──────── Information ────────

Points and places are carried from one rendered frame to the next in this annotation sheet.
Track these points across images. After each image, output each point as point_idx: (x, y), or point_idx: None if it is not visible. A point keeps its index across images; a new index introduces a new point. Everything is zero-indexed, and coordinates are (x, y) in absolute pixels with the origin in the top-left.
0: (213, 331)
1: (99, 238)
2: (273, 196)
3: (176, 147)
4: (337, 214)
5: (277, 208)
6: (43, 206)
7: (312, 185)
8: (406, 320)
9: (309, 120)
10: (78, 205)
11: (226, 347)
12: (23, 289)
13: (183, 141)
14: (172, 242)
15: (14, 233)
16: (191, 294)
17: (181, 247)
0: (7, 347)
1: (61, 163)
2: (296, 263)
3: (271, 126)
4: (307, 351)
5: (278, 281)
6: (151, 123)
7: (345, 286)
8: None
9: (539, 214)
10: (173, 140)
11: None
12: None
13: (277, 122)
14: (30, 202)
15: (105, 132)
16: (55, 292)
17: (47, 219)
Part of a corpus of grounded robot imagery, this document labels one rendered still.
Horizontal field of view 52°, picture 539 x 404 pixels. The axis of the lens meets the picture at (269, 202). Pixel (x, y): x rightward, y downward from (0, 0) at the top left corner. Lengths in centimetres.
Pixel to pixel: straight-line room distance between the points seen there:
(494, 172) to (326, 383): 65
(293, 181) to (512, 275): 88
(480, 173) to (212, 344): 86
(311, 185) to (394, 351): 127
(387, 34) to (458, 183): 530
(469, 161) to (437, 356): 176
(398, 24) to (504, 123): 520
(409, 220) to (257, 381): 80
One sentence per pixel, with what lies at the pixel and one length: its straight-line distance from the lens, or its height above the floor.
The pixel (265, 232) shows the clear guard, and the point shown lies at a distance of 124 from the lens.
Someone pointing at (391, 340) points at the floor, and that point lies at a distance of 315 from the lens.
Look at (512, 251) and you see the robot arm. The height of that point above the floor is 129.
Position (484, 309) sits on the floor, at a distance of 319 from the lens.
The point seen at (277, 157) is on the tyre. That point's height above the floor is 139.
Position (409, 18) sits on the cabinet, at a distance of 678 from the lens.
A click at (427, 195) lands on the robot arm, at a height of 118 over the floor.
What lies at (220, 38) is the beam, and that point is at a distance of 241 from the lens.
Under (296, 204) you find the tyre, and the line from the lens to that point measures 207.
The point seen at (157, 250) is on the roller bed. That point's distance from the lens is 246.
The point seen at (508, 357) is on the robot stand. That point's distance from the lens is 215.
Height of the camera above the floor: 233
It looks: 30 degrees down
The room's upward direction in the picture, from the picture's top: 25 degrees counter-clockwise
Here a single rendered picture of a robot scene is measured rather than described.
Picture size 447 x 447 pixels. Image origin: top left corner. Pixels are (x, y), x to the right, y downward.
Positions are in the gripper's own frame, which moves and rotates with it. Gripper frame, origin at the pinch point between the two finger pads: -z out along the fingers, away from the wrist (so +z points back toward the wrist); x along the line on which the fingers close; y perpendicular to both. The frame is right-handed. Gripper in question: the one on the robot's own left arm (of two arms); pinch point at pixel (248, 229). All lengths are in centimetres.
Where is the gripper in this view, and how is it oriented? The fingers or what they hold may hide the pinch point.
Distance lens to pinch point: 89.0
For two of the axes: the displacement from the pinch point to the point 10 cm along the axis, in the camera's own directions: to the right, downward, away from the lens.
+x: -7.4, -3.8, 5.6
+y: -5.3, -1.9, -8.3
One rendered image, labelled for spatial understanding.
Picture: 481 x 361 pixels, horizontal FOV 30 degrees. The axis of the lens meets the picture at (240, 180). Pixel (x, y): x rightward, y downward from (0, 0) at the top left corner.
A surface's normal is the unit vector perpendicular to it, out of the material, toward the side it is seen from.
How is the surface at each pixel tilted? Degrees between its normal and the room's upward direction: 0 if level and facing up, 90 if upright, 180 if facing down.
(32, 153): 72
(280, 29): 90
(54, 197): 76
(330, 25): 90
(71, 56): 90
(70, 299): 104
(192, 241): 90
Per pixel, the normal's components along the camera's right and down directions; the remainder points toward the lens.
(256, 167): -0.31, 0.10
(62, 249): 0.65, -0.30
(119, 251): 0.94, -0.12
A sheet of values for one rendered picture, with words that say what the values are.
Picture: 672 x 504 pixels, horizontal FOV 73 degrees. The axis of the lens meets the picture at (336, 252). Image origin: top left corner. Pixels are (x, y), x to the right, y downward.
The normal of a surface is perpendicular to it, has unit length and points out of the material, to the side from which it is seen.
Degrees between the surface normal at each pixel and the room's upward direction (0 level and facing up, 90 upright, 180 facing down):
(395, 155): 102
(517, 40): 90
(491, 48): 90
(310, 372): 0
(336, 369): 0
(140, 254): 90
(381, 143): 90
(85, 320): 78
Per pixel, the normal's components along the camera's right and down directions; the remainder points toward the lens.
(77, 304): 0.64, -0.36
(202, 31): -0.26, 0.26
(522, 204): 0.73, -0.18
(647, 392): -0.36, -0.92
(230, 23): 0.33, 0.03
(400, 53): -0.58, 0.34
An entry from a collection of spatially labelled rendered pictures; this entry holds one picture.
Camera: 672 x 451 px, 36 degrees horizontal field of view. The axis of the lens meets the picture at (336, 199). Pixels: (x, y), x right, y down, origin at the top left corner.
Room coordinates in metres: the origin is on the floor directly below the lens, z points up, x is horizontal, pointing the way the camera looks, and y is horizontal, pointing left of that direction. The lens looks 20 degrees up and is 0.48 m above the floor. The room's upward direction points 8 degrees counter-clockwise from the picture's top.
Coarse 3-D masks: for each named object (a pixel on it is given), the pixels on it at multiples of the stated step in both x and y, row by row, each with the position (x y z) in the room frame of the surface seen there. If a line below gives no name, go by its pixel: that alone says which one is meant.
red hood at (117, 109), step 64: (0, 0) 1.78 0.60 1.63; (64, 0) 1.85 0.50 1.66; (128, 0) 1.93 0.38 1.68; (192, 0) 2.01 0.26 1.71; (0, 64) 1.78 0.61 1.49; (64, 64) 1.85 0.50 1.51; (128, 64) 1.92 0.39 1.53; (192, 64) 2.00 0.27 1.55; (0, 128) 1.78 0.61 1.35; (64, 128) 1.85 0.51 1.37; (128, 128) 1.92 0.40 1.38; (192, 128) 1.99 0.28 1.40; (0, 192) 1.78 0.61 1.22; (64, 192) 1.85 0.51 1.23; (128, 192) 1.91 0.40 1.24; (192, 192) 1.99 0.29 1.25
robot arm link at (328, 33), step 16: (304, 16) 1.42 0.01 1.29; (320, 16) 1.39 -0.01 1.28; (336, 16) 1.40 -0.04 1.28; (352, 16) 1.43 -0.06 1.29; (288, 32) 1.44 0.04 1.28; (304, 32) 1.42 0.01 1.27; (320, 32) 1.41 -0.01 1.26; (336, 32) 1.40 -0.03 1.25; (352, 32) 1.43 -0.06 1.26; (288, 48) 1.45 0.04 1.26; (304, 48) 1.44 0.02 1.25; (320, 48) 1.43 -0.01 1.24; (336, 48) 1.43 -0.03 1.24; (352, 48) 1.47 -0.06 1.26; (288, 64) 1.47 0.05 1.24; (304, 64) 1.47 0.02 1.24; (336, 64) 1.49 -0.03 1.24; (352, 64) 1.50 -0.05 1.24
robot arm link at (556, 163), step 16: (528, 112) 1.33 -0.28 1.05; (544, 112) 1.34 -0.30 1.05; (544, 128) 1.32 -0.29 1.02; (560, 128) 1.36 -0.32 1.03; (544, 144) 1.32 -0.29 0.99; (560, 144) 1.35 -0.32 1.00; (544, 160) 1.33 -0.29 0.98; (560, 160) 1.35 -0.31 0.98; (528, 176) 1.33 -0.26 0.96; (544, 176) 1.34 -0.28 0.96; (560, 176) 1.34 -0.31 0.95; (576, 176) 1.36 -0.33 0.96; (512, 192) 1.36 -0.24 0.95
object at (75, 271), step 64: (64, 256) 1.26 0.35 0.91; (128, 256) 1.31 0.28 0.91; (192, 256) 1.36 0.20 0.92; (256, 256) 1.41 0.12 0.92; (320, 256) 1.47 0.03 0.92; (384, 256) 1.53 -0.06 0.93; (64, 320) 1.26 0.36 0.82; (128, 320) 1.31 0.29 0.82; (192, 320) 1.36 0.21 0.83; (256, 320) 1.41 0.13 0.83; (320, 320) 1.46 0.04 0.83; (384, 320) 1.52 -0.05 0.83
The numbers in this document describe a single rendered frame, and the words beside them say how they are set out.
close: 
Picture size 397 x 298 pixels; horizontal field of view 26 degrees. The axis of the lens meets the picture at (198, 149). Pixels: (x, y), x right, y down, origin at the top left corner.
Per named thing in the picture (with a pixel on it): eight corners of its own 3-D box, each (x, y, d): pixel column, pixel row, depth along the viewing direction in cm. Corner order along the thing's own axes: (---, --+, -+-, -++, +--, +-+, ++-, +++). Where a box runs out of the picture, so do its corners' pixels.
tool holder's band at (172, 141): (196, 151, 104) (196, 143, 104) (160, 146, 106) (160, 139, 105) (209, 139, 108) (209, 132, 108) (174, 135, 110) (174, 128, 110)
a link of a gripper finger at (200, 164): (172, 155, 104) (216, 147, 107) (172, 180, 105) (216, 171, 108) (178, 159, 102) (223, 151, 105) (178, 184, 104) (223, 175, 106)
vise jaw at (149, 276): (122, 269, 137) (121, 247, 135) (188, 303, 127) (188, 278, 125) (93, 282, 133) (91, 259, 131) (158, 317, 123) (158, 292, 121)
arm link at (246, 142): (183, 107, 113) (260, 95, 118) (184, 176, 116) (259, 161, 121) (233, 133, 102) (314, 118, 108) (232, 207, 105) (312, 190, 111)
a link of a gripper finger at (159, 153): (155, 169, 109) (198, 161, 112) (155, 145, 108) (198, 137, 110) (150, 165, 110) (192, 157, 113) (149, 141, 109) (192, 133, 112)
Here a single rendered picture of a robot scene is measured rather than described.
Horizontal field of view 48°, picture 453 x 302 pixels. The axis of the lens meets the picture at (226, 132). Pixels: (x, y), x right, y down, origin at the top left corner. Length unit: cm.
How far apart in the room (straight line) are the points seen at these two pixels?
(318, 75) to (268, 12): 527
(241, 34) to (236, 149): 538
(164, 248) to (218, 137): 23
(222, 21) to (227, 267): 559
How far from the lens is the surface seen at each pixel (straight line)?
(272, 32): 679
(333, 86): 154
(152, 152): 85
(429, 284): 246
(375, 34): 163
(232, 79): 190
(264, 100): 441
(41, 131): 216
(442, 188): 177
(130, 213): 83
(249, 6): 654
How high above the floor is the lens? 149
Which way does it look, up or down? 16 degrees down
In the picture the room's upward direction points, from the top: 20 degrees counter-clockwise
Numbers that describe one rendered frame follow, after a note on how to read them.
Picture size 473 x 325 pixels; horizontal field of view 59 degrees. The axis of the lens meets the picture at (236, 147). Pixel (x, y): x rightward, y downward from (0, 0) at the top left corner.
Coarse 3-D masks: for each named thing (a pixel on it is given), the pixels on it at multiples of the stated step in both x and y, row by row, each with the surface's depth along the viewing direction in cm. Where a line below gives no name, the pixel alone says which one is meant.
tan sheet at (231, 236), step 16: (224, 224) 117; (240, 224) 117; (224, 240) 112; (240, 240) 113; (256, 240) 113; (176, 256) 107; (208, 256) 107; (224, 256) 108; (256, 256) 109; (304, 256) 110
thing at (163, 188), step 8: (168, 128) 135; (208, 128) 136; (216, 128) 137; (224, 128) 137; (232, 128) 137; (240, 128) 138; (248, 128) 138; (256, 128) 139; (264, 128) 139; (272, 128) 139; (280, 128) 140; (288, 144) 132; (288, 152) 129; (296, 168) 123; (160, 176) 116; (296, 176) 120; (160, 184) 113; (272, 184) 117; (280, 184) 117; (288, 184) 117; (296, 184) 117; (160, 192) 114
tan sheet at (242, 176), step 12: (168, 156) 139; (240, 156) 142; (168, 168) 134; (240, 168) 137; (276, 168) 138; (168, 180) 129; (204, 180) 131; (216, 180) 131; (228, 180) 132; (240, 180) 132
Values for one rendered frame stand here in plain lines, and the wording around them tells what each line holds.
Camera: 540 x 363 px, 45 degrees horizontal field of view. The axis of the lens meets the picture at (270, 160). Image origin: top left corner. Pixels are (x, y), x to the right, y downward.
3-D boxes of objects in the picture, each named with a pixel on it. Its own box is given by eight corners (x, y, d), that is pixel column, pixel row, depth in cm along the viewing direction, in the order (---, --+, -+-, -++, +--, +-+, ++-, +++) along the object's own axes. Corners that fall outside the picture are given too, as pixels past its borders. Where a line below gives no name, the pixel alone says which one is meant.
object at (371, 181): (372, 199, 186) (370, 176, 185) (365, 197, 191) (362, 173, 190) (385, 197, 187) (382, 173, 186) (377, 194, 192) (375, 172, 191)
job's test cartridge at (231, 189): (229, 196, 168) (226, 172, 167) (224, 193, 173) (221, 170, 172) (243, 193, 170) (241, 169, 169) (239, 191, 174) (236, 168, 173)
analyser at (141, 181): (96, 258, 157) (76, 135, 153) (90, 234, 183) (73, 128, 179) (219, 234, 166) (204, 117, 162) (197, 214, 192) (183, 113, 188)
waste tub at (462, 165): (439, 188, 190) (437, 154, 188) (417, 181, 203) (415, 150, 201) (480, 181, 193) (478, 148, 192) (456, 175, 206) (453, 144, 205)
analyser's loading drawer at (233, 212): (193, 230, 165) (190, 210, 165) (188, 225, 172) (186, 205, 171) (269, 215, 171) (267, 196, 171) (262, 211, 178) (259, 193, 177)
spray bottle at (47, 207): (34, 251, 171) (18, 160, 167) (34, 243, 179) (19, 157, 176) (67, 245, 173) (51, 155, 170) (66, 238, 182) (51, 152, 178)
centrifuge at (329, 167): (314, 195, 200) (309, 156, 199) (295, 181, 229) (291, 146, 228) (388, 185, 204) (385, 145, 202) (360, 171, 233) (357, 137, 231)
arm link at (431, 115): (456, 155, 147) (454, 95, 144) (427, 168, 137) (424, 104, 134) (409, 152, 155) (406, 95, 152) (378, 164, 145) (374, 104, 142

────────

(About this exercise) Return the span of lines in the data above that opens at the line with "(469, 161) to (437, 356): 176" and closes at the line with "Picture size 447", exactly, ends included, nothing else.

(Answer to this problem)
(469, 161) to (437, 356): 176
(398, 24) to (504, 123): 520
(409, 220) to (257, 381): 80
One sentence per pixel, with what lies at the pixel and one length: its straight-line distance from the lens, or its height above the floor.
The pixel (265, 232) shows the clear guard, and the point shown lies at a distance of 124 from the lens.
Someone pointing at (391, 340) points at the floor, and that point lies at a distance of 315 from the lens.
Look at (512, 251) and you see the robot arm. The height of that point above the floor is 129.
Position (484, 309) sits on the floor, at a distance of 319 from the lens.
The point seen at (277, 157) is on the tyre. That point's height above the floor is 139.
Position (409, 18) sits on the cabinet, at a distance of 678 from the lens.
A click at (427, 195) lands on the robot arm, at a height of 118 over the floor.
What lies at (220, 38) is the beam, and that point is at a distance of 241 from the lens.
Under (296, 204) you find the tyre, and the line from the lens to that point measures 207.
The point seen at (157, 250) is on the roller bed. That point's distance from the lens is 246.
The point seen at (508, 357) is on the robot stand. That point's distance from the lens is 215.
Height of the camera above the floor: 233
It looks: 30 degrees down
The room's upward direction in the picture, from the picture's top: 25 degrees counter-clockwise
Here a single rendered picture of a robot scene is measured rather than described.
Picture size 447 x 447 pixels. Image origin: top left corner. Pixels are (x, y), x to the right, y downward.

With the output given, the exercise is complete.